# Employer Nomination Scheme (Subclass 121/856)



## ric111 (Oct 13, 2008)

Hi guys,

I am working on Employer Nomination Scheme (Subclass 121/856) visa application. I got my office to sponsor me, but i have few questions hopefully anyone can help. 

1. im not from english speaking country but i have studied college in english. do i still need to go IELTS test? I wouldnt mind to go english test but it would be 4 months waiting time? and I aint good with any "exam". Exam makes me nervous.

2. how fast would be subclass 121/856 processing time?

3. I have been staying and working in australia more than 2 years and I heard that I can skip the skill assessments, is that true?

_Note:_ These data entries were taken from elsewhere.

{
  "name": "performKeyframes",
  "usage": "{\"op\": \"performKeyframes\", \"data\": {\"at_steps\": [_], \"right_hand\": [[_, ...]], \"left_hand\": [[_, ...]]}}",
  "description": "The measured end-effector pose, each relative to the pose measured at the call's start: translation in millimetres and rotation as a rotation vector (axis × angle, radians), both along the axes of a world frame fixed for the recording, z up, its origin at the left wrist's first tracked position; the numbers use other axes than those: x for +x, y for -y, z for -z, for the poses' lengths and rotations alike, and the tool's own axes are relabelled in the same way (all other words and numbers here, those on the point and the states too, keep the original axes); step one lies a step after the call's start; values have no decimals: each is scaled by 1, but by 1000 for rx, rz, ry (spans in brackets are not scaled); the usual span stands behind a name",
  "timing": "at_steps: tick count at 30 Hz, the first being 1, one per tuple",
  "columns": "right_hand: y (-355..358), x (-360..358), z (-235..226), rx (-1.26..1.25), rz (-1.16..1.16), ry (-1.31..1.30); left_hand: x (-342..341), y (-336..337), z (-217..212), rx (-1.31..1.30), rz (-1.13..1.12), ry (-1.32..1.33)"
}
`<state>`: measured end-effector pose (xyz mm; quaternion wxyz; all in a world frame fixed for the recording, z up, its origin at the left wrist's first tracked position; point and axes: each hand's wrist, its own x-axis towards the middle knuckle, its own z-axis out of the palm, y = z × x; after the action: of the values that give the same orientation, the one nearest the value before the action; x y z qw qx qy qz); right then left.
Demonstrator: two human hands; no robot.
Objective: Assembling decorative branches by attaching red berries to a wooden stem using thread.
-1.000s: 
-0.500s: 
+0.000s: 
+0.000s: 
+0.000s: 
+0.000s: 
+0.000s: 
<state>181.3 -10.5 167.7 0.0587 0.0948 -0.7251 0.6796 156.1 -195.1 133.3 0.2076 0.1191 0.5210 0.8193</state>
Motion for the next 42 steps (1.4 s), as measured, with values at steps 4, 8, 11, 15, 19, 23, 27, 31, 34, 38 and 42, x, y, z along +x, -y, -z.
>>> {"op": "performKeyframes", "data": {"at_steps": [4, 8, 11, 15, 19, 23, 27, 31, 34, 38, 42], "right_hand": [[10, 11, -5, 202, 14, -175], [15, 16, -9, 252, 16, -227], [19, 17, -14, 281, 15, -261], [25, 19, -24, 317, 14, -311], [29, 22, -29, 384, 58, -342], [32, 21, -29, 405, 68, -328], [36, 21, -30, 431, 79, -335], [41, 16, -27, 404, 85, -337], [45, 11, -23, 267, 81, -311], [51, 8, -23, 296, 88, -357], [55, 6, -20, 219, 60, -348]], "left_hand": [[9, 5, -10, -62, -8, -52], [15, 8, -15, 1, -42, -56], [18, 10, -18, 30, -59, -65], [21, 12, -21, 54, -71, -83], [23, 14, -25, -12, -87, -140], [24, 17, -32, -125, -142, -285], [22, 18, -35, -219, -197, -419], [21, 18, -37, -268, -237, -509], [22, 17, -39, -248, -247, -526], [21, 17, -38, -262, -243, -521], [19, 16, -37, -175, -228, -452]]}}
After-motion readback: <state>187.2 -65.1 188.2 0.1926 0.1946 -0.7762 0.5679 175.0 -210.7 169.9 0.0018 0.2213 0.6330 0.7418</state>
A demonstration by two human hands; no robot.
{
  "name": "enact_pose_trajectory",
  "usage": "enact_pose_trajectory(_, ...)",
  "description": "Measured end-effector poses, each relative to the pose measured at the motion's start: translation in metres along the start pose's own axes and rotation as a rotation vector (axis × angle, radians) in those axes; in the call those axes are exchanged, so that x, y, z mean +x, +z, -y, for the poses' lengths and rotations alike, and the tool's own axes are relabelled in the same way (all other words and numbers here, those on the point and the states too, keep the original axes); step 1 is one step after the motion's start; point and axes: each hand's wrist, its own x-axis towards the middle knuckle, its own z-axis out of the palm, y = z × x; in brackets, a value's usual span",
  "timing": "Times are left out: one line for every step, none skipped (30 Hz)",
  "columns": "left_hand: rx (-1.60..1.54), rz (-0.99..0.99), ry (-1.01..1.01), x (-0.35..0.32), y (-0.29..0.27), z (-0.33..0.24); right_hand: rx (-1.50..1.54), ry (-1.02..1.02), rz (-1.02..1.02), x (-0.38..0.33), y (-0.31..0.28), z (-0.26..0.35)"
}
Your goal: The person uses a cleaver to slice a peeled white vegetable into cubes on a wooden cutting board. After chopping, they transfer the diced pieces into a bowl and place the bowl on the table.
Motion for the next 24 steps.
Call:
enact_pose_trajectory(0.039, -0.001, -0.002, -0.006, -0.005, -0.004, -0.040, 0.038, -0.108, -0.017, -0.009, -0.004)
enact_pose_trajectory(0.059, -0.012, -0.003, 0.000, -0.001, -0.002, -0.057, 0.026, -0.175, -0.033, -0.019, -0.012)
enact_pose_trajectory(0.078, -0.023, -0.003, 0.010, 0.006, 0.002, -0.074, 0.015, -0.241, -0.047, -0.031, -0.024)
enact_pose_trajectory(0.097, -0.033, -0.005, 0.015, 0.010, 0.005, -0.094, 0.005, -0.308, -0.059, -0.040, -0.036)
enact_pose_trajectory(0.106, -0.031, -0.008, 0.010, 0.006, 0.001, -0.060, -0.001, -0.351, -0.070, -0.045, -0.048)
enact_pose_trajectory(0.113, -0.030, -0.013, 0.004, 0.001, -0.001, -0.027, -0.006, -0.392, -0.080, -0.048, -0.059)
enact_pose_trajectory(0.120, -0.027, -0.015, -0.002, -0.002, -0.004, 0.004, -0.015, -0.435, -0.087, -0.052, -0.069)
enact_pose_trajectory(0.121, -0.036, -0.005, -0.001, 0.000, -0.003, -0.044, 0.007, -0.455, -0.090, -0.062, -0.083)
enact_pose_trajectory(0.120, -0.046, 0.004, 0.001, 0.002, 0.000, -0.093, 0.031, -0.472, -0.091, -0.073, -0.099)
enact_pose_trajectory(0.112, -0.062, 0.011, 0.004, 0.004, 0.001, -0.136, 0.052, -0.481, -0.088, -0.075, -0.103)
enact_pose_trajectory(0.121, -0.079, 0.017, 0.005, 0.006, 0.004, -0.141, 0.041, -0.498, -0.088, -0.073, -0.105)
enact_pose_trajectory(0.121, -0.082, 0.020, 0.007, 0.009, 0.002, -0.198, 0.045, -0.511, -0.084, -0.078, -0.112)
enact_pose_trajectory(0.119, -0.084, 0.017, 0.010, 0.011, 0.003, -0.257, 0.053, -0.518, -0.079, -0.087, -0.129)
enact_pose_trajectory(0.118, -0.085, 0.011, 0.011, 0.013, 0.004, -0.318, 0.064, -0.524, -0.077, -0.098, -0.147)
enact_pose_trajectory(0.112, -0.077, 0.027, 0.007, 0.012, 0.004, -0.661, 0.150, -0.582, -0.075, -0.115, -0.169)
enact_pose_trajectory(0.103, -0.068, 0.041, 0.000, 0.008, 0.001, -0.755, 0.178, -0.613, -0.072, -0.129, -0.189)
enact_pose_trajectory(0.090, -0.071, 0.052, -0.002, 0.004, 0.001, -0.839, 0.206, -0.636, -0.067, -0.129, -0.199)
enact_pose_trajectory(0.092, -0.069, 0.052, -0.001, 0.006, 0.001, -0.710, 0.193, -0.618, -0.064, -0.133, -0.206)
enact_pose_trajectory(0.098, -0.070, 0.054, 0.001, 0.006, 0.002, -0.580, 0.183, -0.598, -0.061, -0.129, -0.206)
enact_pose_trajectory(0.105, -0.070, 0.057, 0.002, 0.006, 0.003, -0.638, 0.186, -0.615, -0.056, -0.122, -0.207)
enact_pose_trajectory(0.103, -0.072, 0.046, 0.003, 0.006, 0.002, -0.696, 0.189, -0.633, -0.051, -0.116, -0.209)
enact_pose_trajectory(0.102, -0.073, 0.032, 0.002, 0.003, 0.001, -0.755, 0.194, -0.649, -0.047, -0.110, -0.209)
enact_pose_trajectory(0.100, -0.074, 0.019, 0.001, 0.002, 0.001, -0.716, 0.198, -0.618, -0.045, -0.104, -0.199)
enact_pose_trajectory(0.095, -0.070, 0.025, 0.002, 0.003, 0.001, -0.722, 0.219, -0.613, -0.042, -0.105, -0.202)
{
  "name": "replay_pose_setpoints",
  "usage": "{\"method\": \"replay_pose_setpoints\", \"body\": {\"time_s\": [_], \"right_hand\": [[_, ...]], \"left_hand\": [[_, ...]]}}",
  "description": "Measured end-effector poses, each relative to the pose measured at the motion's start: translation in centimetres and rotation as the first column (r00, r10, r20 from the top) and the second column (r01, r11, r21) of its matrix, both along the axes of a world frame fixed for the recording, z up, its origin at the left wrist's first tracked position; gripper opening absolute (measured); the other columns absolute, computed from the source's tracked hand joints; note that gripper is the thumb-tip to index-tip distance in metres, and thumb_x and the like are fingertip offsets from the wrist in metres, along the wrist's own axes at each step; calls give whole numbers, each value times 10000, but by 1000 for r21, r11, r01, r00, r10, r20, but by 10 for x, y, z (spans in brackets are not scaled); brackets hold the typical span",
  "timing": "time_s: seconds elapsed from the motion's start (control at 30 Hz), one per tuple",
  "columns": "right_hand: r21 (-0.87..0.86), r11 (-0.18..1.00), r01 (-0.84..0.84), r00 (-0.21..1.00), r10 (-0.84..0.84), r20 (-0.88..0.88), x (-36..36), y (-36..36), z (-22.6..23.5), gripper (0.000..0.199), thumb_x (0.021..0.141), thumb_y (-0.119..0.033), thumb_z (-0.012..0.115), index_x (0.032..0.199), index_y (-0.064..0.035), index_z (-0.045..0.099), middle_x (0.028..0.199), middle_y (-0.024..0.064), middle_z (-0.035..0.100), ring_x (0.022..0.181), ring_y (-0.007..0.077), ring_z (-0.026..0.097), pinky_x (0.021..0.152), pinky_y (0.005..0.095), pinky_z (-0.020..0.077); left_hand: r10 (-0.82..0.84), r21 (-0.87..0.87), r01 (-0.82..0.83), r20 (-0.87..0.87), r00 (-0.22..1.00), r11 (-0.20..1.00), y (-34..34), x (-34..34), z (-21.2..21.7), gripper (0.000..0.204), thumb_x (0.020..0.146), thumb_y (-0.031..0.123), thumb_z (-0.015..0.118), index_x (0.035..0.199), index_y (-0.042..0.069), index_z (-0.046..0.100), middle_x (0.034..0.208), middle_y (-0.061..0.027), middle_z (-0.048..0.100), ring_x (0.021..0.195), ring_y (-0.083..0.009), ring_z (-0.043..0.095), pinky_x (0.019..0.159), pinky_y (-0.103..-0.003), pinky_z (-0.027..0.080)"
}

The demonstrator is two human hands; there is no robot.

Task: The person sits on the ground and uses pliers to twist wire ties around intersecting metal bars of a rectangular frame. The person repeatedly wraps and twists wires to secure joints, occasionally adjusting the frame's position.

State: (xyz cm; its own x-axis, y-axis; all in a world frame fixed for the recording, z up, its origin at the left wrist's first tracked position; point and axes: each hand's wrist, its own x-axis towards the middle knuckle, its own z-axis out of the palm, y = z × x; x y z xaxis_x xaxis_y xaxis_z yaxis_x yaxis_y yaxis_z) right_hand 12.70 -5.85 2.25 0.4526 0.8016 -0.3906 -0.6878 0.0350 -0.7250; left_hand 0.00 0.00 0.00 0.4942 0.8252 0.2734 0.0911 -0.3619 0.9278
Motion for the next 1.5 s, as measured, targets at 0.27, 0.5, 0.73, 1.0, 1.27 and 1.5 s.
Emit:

Appreciate any helps.  Thanks.

Cheers,
Ricky


----------



## kaz101 (Nov 29, 2007)

Hi ric111, 

Welcome to the forum. 

I can't answer all your questions but the DIAC website may be able to help see:
Employer Nomination Scheme (Subclass 121/856)

It mentions that skills assessment must be done except in exceptional circumstances but they don't say what those circumstances are....

I would contact an agent to make sure that you get the right info. 

Regards,
Karen


----------



## anj1976 (Apr 24, 2008)

Ricky u seem to be from India.. a friend showed them proofs of english language as his main subject for atleast 5 years and he did not give the IELTS, right now he is in Australia. It entirely depends, they might not ask for the IELTS if u give them proofs, on the contrary, who knows, last minute they ask u for it. as for proofs, they needed a letter from the principal and the VC stating that such and such person has been studying in English medium in school and college respectively. and that all subjects were in English.
I dont know about points system for this visa type but IELTS also helps gain points.. consult an agent

cheers
anj


----------



## Liana Allan (Dec 21, 2007)

Ric
In answer to your questions:
1. There is a waiver on the english requirement under subclass 856 in exceptional circumstances. Which occupation have the company nominated you for under gazette notice specified for this visa application? That will help determine whether you will be able to seek a waiver. That and the tasks and duties you will be performing.
2. The 856 can be processed on the day (or within a week) if it is a decision ready application with no documentation missing from the application.
3. If you have worked in Australia in the nominated occupation for a period of two years prior to the date of application then you are exempt from needing to apply for a skills assessment.
I trust this is helpful.


----------



## mahisasuran (Jan 27, 2010)

Liana Allan said:


> Ric
> In answer to your questions:
> 1. There is a waiver on the english requirement under subclass 856 in exceptional circumstances. Which occupation have the company nominated you for under gazette notice specified for this visa application? That will help determine whether you will be able to seek a waiver. That and the tasks and duties you will be performing.
> 2. The 856 can be processed on the day (or within a week) if it is a decision ready application with no documentation missing from the application.
> ...


Hi Liana

I came to Oz 5 months back under 457 and planning to go for 856 once am completed my 6months stay here. So far I dont see any restriction from applying 856 within 2 years. What are the differences applying (both process and requirement) before 2 years and after 2 years ?

Pls advise.


----------